§ WHAT YOU SHOULD DO
Once the line with "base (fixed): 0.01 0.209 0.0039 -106" is found in the data, output it and each following line exactly, up to and including the line with "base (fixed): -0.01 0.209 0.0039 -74", and nothing before or after.

(Records excerpted from a collection)
----

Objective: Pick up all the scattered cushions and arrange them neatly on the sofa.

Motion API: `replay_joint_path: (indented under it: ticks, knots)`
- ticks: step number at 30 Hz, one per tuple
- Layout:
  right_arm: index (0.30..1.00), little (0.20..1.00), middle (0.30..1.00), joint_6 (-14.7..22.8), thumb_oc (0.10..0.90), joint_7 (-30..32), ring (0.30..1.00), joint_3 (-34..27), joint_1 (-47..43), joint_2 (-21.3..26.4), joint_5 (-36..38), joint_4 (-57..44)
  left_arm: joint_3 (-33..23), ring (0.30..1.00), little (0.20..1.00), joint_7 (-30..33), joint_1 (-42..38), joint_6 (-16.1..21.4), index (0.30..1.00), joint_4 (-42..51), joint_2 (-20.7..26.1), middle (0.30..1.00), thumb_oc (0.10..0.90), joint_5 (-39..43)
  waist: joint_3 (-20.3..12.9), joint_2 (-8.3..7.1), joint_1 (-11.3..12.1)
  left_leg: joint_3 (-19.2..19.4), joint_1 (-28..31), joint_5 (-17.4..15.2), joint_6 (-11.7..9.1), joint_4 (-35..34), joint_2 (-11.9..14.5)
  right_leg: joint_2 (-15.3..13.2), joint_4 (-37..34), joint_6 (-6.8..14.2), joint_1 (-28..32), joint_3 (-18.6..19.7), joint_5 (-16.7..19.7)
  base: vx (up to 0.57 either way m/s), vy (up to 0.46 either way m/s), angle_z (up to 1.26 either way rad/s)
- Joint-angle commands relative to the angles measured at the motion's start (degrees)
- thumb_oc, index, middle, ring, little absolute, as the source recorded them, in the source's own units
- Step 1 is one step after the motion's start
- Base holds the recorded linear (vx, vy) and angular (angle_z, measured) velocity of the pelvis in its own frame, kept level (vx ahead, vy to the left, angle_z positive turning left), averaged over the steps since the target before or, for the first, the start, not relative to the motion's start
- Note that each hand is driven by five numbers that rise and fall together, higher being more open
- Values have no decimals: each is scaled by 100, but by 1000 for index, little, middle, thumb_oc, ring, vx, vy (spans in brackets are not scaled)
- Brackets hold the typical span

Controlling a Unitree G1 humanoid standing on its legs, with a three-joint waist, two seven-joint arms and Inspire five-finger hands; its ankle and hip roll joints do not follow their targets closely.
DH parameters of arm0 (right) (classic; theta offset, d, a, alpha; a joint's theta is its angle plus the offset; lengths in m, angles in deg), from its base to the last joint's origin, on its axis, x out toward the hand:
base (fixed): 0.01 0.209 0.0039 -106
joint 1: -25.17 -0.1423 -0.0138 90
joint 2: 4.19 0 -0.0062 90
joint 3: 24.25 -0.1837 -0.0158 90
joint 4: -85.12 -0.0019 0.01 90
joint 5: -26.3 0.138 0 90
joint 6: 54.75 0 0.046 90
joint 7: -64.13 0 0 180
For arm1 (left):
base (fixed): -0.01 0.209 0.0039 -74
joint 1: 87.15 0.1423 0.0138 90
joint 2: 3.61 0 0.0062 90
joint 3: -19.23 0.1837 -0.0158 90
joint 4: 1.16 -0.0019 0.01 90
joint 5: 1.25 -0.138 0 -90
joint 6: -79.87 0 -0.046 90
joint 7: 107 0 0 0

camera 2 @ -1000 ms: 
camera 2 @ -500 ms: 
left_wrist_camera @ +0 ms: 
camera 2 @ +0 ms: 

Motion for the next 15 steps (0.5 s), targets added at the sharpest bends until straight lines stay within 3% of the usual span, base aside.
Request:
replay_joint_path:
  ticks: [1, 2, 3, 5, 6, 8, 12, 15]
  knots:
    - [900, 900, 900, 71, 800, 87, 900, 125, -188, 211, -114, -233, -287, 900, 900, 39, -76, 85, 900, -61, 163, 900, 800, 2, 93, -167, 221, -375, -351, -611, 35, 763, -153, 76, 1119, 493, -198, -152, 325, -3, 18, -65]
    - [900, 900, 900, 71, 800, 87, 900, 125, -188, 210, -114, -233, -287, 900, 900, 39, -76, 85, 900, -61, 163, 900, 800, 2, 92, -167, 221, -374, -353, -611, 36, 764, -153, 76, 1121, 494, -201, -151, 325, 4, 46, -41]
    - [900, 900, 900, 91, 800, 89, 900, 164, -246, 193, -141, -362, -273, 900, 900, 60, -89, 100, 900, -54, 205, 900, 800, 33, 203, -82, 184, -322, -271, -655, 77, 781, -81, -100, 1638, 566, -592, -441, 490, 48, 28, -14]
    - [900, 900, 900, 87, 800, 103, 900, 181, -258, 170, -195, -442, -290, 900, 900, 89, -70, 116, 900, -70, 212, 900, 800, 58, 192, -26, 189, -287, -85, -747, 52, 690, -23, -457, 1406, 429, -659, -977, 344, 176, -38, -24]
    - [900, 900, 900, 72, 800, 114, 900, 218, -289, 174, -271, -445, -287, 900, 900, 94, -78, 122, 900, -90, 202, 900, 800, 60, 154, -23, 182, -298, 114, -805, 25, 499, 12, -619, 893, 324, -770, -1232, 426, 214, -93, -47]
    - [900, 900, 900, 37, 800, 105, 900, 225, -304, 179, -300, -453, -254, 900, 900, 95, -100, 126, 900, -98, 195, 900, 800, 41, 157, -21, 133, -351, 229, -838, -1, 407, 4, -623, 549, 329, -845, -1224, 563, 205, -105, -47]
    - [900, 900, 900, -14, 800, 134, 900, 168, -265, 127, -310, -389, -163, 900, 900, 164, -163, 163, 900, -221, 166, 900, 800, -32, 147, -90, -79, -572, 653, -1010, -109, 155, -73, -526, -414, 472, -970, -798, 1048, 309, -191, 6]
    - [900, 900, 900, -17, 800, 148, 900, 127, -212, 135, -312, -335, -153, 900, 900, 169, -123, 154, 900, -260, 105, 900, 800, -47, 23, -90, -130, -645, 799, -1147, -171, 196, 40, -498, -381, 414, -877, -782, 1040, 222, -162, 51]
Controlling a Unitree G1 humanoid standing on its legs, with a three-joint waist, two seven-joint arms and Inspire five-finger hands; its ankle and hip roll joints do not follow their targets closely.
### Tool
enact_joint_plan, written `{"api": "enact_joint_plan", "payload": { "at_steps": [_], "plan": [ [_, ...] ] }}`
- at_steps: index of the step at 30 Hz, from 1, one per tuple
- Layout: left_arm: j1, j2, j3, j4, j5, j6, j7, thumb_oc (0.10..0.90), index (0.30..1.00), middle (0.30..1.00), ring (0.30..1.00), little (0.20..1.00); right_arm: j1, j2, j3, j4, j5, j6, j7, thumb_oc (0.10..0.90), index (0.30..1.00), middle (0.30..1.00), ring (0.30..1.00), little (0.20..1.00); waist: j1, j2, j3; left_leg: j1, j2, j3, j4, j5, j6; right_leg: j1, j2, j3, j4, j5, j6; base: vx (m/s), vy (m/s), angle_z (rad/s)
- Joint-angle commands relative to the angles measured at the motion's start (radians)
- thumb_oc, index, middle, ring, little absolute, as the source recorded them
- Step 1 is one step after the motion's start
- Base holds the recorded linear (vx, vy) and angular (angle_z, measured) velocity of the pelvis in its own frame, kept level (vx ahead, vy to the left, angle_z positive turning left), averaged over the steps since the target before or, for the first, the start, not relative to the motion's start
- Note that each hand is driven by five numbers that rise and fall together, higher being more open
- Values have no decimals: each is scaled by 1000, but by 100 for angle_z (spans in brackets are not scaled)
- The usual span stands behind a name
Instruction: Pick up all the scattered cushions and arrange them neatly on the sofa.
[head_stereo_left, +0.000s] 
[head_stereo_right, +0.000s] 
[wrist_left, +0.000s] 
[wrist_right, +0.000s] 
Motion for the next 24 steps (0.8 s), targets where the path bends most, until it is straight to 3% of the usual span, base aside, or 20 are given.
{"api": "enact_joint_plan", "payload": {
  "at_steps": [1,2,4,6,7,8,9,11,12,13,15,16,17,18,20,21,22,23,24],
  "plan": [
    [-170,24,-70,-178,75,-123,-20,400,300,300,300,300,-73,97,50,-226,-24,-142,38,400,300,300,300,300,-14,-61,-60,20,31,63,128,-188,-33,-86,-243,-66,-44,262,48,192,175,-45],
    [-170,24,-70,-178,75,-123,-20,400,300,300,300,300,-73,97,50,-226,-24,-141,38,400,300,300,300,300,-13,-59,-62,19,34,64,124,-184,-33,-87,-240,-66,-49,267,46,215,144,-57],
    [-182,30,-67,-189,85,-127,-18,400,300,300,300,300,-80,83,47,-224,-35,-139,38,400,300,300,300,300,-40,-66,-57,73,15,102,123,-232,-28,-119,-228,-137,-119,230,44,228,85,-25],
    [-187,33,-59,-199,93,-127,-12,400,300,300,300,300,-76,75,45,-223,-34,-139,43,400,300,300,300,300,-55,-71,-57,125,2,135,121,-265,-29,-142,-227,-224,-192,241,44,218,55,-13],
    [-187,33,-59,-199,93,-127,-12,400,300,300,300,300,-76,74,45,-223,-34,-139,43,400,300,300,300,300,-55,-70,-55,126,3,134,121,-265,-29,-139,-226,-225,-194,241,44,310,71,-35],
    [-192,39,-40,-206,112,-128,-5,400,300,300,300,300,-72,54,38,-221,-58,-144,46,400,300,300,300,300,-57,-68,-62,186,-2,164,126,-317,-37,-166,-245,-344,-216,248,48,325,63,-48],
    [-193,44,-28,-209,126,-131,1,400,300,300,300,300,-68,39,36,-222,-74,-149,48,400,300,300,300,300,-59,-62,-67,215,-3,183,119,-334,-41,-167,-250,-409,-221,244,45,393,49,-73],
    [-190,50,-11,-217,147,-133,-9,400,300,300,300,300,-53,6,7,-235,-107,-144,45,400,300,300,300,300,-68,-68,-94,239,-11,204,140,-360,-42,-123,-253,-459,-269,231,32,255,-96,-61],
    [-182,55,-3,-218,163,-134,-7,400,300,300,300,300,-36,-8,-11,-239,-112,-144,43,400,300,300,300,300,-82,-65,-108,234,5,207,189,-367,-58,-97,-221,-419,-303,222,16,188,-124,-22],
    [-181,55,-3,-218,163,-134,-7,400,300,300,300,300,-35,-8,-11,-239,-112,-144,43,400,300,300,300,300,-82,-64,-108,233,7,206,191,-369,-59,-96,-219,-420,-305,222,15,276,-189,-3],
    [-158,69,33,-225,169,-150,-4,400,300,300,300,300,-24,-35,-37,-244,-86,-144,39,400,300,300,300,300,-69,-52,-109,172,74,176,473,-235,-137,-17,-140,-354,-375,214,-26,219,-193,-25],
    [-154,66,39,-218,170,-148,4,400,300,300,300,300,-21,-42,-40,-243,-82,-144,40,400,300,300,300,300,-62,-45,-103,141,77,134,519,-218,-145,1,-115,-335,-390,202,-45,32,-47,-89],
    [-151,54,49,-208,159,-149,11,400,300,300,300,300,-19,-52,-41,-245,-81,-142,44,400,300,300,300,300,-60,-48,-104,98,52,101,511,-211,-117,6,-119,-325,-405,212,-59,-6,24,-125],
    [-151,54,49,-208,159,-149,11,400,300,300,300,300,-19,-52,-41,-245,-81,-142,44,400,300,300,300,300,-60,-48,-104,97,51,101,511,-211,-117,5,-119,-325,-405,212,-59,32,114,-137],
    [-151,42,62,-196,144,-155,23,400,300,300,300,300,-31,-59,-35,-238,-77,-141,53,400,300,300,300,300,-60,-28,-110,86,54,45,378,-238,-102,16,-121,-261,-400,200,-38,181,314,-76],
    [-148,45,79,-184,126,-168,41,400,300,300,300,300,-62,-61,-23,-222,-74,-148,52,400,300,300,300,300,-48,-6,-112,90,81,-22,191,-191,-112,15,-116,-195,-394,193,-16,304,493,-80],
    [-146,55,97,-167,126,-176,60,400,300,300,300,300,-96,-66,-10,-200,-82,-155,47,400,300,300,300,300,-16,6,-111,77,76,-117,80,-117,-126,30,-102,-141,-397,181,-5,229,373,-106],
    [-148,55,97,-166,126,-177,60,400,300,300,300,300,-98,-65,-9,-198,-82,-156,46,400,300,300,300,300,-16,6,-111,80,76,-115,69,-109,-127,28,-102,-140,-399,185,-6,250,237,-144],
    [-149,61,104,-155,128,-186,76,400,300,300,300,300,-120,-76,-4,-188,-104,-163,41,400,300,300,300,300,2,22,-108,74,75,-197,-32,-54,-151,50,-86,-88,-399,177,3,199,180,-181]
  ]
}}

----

§ RESPONSE TO THIS EXERCISE
base (fixed): 0.01 0.209 0.0039 -106
joint 1: -25.17 -0.1423 -0.0138 90
joint 2: 4.19 0 -0.0062 90
joint 3: 24.25 -0.1837 -0.0158 90
joint 4: -85.12 -0.0019 0.01 90
joint 5: -26.3 0.138 0 90
joint 6: 54.75 0 0.046 90
joint 7: -64.13 0 0 180
For arm1 (left):
base (fixed): -0.01 0.209 0.0039 -74

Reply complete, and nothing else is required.